## Source material
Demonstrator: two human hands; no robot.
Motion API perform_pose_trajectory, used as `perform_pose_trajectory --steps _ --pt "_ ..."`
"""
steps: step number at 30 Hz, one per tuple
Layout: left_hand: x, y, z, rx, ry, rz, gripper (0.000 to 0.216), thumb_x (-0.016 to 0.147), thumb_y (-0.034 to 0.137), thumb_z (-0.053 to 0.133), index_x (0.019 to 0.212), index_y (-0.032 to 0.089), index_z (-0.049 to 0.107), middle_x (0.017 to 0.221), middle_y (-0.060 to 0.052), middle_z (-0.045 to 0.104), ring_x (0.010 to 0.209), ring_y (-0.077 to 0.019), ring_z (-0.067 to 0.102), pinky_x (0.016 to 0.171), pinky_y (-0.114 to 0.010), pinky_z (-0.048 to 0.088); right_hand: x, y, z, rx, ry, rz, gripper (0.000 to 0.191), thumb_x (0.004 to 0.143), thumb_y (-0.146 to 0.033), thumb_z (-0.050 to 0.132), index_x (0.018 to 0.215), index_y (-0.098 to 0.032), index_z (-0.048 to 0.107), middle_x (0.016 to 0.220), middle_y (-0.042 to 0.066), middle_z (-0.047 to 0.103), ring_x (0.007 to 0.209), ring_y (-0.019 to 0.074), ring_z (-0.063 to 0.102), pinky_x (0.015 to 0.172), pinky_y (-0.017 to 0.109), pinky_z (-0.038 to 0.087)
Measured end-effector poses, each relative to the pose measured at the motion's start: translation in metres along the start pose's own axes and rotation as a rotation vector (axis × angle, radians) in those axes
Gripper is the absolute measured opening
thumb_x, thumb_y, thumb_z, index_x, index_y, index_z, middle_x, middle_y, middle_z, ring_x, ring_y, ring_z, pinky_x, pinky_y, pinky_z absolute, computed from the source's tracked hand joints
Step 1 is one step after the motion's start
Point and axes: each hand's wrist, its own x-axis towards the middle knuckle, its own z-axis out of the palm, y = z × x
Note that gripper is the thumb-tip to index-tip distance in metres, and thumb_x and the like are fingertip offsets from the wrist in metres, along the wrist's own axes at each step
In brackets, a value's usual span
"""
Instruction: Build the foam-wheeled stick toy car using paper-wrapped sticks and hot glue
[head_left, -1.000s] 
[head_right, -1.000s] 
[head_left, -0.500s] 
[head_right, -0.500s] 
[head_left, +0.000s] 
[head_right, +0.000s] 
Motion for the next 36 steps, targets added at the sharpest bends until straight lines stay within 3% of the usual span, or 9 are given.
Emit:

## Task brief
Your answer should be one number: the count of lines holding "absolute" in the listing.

## Exercise solution
2